━━━ Recorded information
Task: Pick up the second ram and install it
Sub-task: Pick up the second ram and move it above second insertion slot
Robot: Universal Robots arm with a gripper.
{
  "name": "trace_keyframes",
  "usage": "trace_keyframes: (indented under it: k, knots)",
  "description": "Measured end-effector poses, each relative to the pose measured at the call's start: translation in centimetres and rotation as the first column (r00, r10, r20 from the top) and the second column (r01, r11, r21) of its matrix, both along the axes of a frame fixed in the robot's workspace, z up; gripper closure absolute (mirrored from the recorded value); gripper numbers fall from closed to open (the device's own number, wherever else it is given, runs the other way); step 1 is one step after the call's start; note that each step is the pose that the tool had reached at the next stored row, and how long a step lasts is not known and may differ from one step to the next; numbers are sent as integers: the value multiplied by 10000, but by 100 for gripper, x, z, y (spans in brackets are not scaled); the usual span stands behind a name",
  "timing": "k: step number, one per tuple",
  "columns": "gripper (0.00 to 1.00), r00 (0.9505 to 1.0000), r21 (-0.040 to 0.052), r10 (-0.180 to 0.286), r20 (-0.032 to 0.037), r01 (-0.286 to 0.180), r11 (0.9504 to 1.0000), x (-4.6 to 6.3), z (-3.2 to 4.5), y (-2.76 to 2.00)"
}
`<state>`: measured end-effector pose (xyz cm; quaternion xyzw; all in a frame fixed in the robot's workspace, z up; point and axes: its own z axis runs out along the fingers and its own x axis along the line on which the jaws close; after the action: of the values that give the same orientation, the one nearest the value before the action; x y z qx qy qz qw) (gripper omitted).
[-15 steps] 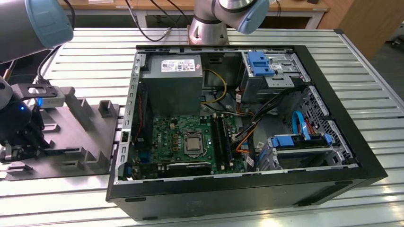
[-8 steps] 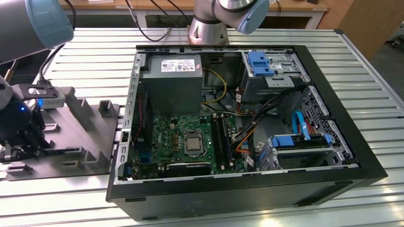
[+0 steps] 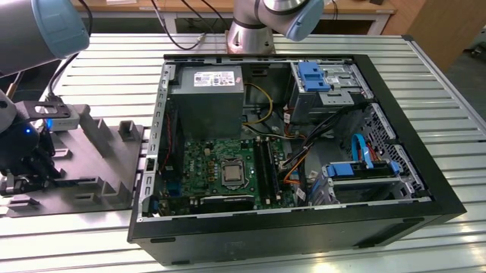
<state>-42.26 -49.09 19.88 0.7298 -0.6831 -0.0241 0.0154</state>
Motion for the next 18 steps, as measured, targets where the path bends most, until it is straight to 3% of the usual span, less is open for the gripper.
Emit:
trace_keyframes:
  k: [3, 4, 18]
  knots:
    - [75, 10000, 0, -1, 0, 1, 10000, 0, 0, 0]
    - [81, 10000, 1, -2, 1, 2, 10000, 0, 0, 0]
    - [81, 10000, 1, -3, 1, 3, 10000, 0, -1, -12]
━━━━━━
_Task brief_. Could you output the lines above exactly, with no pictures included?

_Exercise solution_.
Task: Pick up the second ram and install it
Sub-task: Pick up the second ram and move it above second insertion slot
Robot: Universal Robots arm with a gripper.
{
  "name": "trace_keyframes",
  "usage": "trace_keyframes: (indented under it: k, knots)",
  "description": "Measured end-effector poses, each relative to the pose measured at the call's start: translation in centimetres and rotation as the first column (r00, r10, r20 from the top) and the second column (r01, r11, r21) of its matrix, both along the axes of a frame fixed in the robot's workspace, z up; gripper closure absolute (mirrored from the recorded value); gripper numbers fall from closed to open (the device's own number, wherever else it is given, runs the other way); step 1 is one step after the call's start; note that each step is the pose that the tool had reached at the next stored row, and how long a step lasts is not known and may differ from one step to the next; numbers are sent as integers: the value multiplied by 10000, but by 100 for gripper, x, z, y (spans in brackets are not scaled); the usual span stands behind a name",
  "timing": "k: step number, one per tuple",
  "columns": "gripper (0.00 to 1.00), r00 (0.9505 to 1.0000), r21 (-0.040 to 0.052), r10 (-0.180 to 0.286), r20 (-0.032 to 0.037), r01 (-0.286 to 0.180), r11 (0.9504 to 1.0000), x (-4.6 to 6.3), z (-3.2 to 4.5), y (-2.76 to 2.00)"
}
`<state>`: measured end-effector pose (xyz cm; quaternion xyzw; all in a frame fixed in the robot's workspace, z up; point and axes: its own z axis runs out along the fingers and its own x axis along the line on which the jaws close; after the action: of the values that give the same orientation, the one nearest the value before the action; x y z qx qy qz qw) (gripper omitted).
[-15 steps] 
[-8 steps] 
[+0 steps] 
<state>-42.26 -49.09 19.88 0.7298 -0.6831 -0.0241 0.0154</state>
Motion for the next 18 steps, as measured, targets where the path bends most, until it is straight to 3% of the usual span, less is open for the gripper.
Emit:
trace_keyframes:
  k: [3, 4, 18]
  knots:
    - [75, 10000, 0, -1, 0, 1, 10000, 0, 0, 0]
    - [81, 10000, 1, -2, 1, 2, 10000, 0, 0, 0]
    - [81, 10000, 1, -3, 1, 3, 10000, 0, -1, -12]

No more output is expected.